Mari tinggalkan saja teori cocoklogi ala ROLLFAST dalam hal membuat kata “Pajeromon”. Kita kembali masuk ke sebuah tempat yang dipensiunkan di Simpang Enam, di mana komandan sedang membagikan bantuan langsung cinta merah muda.
“Jika tak sungkan, sembunyikan homofob, demi ikan tercinta”
Perlahan ajik berevolusi (bukan Revolusi Bung), menjadi sosok komandan yang berlaku begitu licik. Menyembunyikan prilaku antipati terhadap orientasi di luar apa yang diyakininya hanya untuk bisa berbaur. Semakin menancapkan kuasanya dan tentu saja memastikan dia bisa mendapatkan apa yang diinginkannya.
“Menjelma binatang di lantai mangsa, mengkristalkan hasrat kuasa.”
“Ereksi maskulinnya, sang bonobo berkedok dansa.”

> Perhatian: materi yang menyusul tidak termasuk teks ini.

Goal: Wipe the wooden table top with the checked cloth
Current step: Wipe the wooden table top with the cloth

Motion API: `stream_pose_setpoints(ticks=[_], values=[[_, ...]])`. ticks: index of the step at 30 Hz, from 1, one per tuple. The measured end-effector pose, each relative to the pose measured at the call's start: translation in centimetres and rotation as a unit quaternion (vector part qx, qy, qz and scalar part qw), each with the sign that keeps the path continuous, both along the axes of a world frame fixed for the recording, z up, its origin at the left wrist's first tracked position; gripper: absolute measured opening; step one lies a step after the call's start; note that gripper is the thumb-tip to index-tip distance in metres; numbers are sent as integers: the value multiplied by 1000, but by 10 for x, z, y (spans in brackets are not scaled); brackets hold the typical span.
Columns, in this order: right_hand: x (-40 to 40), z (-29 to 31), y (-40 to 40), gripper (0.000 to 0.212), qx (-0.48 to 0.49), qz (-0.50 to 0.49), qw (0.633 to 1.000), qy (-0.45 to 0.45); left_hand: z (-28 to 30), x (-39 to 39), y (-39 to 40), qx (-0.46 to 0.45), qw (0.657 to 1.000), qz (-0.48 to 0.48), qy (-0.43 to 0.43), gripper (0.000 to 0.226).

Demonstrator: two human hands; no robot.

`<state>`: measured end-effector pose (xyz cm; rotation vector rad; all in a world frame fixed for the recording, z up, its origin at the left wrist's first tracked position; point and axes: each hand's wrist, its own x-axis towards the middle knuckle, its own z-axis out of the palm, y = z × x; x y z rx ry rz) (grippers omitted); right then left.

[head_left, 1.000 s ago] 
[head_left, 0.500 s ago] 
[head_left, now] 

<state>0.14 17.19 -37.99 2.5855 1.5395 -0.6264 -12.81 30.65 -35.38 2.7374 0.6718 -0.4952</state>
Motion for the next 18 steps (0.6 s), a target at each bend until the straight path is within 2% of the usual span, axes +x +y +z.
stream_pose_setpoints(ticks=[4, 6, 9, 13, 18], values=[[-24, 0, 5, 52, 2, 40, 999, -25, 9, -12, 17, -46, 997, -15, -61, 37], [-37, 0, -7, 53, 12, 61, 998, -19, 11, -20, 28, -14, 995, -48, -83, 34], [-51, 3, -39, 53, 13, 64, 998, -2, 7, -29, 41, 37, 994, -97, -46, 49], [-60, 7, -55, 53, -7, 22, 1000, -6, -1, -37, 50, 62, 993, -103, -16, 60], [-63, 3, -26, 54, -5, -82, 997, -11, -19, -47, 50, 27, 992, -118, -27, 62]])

Keriuhan lantai dansa menstimulasi. Di tengah kerumunan mangsa, Ajik sang komandan berevolusi sempurna, menjadi binatang. Sifat aslinya muncul, cara pikir kerdil disembunyikan di balik setiap laku maskulin yang diumbar. Kuasa kekuatan yang diperagakan untuk semakin menancapkan kuku kuasa dan melanggengkan kekuasaan.
Apa akibatnya?
“Hukum rimba lantai dansa, kuku bima haus mangsa
Hukum rimba lantai dansa, kuku bima raja rasa
Hukum rimba lantai dansa, kuku bima merasa raja
Hukum rimba lantai dansa, kuku bima haus mangsa”
Kemunculan Pajeromon menjadi sosok yang tak bisa dihindarkan terutama ketika orang-orang licik, homofobia, tetapi memiliki kekuatan dan kuasa seperti misalnya Ajik si komandan diberi ruang.
Maskulin menjadi sifat yang begitu dekat di kesaharian, seperti halnya kasih yang begitu mudah berubah menjadi kasihan, sifat begitu cepat mewujud. Hadir dalam bentuk nyata prilaku-prilaku yang berorientasi pada pamer kekuatan dan kekuasaan.
Penggunaan kata “kuku bima” sebagai sebuah frasa yang mewakili sifat maskulin menjadi kejutan tersendiri. Sebuah klimaks dari perilaku si ajik yang berevolusi menjadi “Pajeromon”. Bagaimana tidak, kuku bima begitu familiar di telinga karena menjadi varian sebuah minuman instan yang memamerkan kekekaran, kekuatan, vitalitas, keberanian, hal-hal yang begitu diidentikkan dengan kata maskulin.
Dua Jenama
Pajeromon ternyata sebuah lagu yang menghadirkan 2 merek. Merk pertama “Pajero” merupakan varian mobil model SUV yang siap melibas segala medan sebagai simbol kekar dan bertenaga. Dia dipilih mewakili penggambaran sosok ajik si komandan aka Pajeromon. Merek kedua “Kuku Bima” yang dipilih untuk menggambarkan kekuatan dan perilaku Si Pajeromon.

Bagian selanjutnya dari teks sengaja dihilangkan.